PLaTITO reproduces folding transition kinetics in unseen settings
Starting from unfolded states, PLaTITO generates long time-scale trajectories for the fast-folding proteins, successfully capturing their folding transition kinetics.
Model Overview
Results
| Model | MAE (↓) | RMSE (↓) | Coverage (↑) | GPU Hours | MD Data | Parameters |
|---|---|---|---|---|---|---|
| TITO-3M | 1.068 ± 0.272 | 1.382 ± 0.302 | 0.590 ± 0.111 | 1100 | 56 ms | 3M |
| PLaTITO-3M | 0.949 ± 0.269 | 1.228 ± 0.328 | 0.651 ± 0.151 | 1100 | 56 ms | 3M |
| PLaTITO-19M | 0.824 ± 0.170 | 1.099 ± 0.212 | 0.666 ± 0.136 | 1100 | 56 ms | 19M |
| BioEmu † | 1.110 ± 0.292 | 1.389 ± 0.346 | 0.594 ± 0.175 | 9216 | 216 ms | 31M |
† BioEmu was additionally trained on 131k AFDB structures and 502k experimental ΔG measurements.
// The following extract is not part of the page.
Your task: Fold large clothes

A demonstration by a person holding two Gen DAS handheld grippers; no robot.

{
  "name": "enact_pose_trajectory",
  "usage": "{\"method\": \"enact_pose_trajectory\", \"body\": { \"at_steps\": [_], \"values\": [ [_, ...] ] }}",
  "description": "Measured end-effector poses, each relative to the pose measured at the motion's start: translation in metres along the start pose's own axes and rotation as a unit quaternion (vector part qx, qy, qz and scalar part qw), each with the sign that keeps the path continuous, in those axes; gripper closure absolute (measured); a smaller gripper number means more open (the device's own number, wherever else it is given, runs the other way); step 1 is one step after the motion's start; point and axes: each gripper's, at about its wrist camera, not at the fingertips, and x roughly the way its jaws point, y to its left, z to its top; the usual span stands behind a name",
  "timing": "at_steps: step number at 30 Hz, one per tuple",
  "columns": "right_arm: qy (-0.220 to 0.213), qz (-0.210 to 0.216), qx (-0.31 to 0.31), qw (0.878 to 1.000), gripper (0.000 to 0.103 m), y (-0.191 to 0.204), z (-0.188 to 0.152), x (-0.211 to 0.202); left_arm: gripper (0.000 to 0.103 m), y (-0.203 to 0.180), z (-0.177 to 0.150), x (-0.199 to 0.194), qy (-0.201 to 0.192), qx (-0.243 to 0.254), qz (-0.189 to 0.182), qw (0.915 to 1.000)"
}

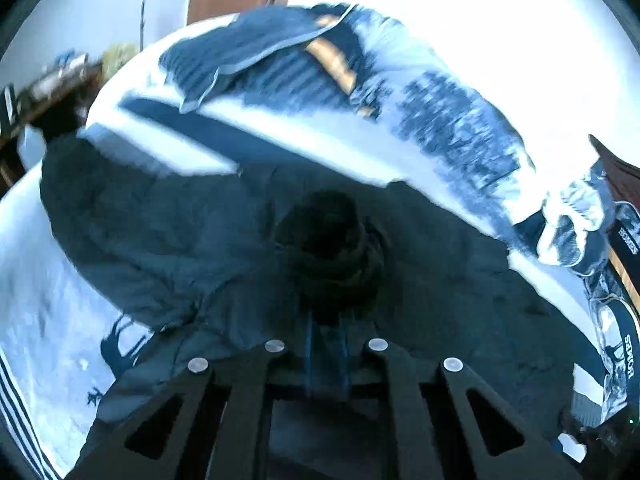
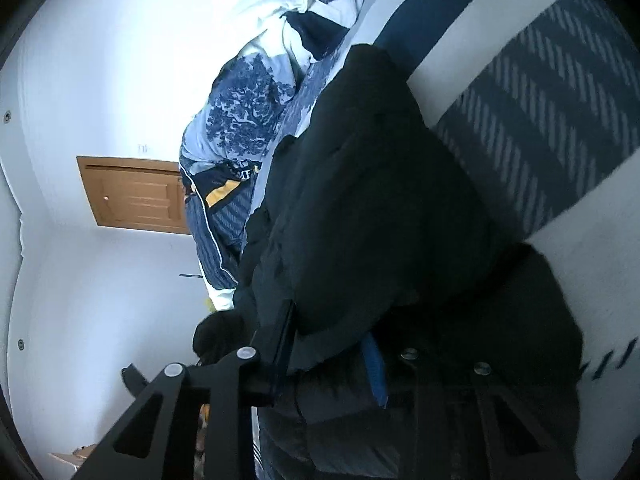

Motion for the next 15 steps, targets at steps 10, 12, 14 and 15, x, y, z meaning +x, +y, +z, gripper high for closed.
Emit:
{"method": "enact_pose_trajectory", "body": {
  "at_steps": [10, 12, 14, 15],
  "values": [
    [-0.034, -0.053, 0.004, 0.998, 0.097, -0.019, 0.006, -0.009, 0.101, 0.009, 0.001, 0.006, -0.01, -0.018, -0.042, 0.9989],
    [-0.072, -0.079, -0.025, 0.994, 0.097, -0.005, 0.004, -0.02, 0.101, 0.003, 0.01, 0.0, -0.04, -0.012, -0.017, 0.999],
    [-0.074, -0.126, -0.054, 0.988, 0.097, 0.003, 0.002, -0.015, 0.098, -0.004, 0.012, 0.022, -0.019, 0.015, 0.028, 0.9993],
    [-0.056, -0.145, -0.05, 0.987, 0.093, 0.0, 0.001, -0.007, 0.098, -0.006, 0.01, 0.037, 0.006, 0.035, 0.051, 0.998]
  ]
}}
Left. Free energy landscapes of three fast-folding proteins (Villin, WW domain, A3D) in TICA space. PLaTITO-19M (middle) accurately reproduces MD reference distributions (left) and outperforms BioEmu (right).
Right. Scalability with training compute. Performance improves with compute and converges at ~1,100 GPU hours, substantially less than BioEmu's 9,216 GPU hours.
Pre-trained Models
All model checkpoints are available on HuggingFace.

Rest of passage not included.